И можешь плюнуть тому в лицо,
кто место мое займет.
«Прощай, дорогая» порадовало. Анна с удовольствием освежила в памяти подзабытые стихи (Бродского она любила, чего стоит одно только «Ни тоски, ни любви, ни печали, ни тревоги, ни боли в груди. Будто целая жизнь за плечами и всего полчаса впереди») и решила, что все — финита ля комедия телефоника. Больше эсэмэсок не будет. Еще, уже не в первый раз, порадовалась тому, что работает с отставным бойфрендом в разных стационарах. Так куда спокойнее, а то он бы еще и записки под дверь подсовывал бы или на пятиминутках обстреливал томно-печальными взглядами. Нет, все же Сеньор Офицер поступил правильнее — сразу взял и свалил. Далеко и навсегда. Так, конечно, обиднее, но зато нет постоянного раздражения от этих вот «приветов из прошлого». «Если это снова он — напишу ему что-то гадкое-прегадкое, чтобы он оскорбился и больше не доставал, — решила Анна. — Что-то вроде: „Мы с моим новым другом так тащимся от твоих сообщений, прямо угораем“. По идее он после этого здороваться со мной не станет, не то чтобы звонить или сообщения слать». Нехорошо, конечно, так, ножиком по живому, но что поделать? Операции такого рода под наркозом не проводятся… Что за жизнь? Столько вложить в человека — научить его правильно заваривать чай, приучить пить коньяк маленькими глоточками, отучить задавать идиотский вопрос: «милая, тебе было хорошо?», а теперь не знать, как от него отвязаться! А ведь было время (правда всего две недели, но было), когда Анна присматривалась и раздумывала насчет того, не перевести ли Эдика из временных кадров в постоянные, даже к отчествам «Эдуардович» и «Эдуардовна» примеривалась, подходящие имена подбирала. Ничего не подобрала, потому что времени было мало. Успела только придумать подходящее имя-отчество для логопеда — Аристарх Эдуардович. Кто смог выговорить правильно, тот на занятия больше может не приходить. Это же как сбрендить надо было, вспомнить страшно!

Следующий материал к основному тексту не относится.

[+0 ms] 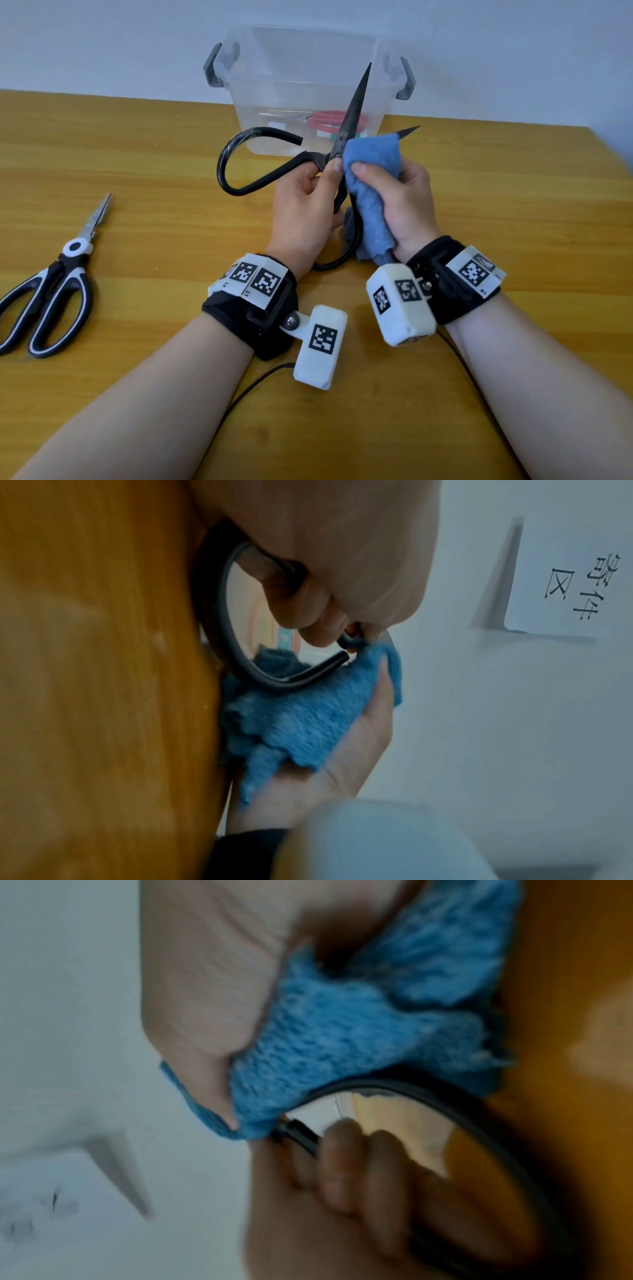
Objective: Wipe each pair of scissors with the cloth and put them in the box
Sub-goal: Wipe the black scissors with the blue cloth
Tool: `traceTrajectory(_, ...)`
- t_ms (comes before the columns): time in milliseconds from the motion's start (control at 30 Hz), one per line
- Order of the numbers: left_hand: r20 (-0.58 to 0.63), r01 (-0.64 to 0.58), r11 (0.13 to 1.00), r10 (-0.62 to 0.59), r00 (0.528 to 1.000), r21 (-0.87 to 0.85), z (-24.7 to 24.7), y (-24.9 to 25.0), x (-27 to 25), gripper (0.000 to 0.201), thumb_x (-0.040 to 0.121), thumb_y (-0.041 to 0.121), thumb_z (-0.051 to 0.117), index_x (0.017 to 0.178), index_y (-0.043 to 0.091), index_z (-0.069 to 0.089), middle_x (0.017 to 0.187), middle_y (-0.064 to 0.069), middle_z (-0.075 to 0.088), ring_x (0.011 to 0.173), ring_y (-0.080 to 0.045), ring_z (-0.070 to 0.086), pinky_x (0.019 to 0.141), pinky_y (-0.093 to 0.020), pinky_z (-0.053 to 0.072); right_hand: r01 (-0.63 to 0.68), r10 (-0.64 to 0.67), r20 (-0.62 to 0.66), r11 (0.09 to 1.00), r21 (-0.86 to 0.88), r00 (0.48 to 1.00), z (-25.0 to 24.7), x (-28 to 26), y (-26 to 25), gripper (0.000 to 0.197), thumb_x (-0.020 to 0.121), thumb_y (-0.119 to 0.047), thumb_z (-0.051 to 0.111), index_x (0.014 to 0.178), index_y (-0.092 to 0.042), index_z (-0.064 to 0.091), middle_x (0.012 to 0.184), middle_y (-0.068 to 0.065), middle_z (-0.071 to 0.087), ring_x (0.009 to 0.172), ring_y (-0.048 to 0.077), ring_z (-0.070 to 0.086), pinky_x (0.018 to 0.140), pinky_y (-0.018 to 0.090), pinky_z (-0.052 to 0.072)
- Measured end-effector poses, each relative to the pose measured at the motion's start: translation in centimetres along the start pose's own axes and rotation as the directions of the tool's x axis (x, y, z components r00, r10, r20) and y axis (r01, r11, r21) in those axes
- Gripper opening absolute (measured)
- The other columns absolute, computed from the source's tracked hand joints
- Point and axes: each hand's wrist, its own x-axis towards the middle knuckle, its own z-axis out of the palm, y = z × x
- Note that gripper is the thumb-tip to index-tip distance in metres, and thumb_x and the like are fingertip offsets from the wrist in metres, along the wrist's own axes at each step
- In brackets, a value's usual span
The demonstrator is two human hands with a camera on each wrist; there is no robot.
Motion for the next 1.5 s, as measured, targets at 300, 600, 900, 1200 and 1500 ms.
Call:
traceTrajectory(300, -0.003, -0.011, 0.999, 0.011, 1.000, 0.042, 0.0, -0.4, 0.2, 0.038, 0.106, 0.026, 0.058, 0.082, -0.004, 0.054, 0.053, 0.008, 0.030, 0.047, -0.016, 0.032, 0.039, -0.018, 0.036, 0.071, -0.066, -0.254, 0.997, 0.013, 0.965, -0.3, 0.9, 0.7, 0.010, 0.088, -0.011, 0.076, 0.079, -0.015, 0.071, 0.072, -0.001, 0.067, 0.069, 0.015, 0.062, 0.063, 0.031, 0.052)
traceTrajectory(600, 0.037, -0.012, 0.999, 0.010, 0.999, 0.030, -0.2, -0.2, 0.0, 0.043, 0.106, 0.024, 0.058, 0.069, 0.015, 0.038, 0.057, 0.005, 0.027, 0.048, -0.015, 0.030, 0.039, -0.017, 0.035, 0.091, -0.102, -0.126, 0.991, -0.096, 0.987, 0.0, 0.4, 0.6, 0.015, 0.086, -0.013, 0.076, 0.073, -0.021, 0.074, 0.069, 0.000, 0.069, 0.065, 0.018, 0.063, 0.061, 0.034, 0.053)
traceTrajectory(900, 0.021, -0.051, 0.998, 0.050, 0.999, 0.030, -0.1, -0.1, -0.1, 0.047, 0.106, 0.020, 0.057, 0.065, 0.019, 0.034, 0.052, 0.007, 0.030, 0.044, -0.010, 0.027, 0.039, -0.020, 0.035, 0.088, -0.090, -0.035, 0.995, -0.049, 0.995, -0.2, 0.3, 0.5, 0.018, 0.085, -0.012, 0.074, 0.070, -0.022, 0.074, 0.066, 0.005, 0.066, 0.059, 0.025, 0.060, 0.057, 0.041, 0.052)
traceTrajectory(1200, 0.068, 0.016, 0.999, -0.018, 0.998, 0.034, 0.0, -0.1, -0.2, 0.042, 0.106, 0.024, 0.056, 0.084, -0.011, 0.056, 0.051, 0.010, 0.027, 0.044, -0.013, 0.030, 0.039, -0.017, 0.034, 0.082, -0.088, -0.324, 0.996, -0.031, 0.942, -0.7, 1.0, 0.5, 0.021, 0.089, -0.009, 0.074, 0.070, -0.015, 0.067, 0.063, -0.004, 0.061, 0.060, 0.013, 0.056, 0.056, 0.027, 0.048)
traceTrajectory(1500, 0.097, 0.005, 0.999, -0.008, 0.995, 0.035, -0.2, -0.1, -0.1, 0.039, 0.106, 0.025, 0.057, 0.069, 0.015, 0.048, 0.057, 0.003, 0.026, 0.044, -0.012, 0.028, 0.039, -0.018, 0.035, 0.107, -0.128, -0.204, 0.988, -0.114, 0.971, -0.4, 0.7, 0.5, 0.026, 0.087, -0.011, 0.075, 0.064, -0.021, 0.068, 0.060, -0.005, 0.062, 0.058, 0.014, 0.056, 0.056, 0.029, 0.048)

Чай в термосе закончился, сырости в воздухе прибавилось, пора и в дом. Затопить в мастерской камин (каминов было два, второй находился в гостиной), скинуть куртку и начать грунтовать столик. Тут Анна вспомнила о том, что так и не определилась с дальнейшей судьбой ножек. А что там определяться — если отпилить, то столик выйдет низковат, он и сейчас-то невысок. Значит, придется наставлять, моделировать поврежденные участки. Анна в два этапа перебралась в мастерскую, и разыскала на длинном, во всю стену стеллаже, плотный бумажный пакет с гипсом, упаковку самозатвердевающей массы для лепки, полимерную смолу-компаунд для изготовления форм, эпоксидку, отвердитель для компаунда, отвердитель для эпоксидки, опилки — мельчайшие и покрупнее… Не нашла только масло, которым нужно смазывать форму, чтобы не прилипали отливки, но масло можно взять и подсолнечное из продуктовых запасов.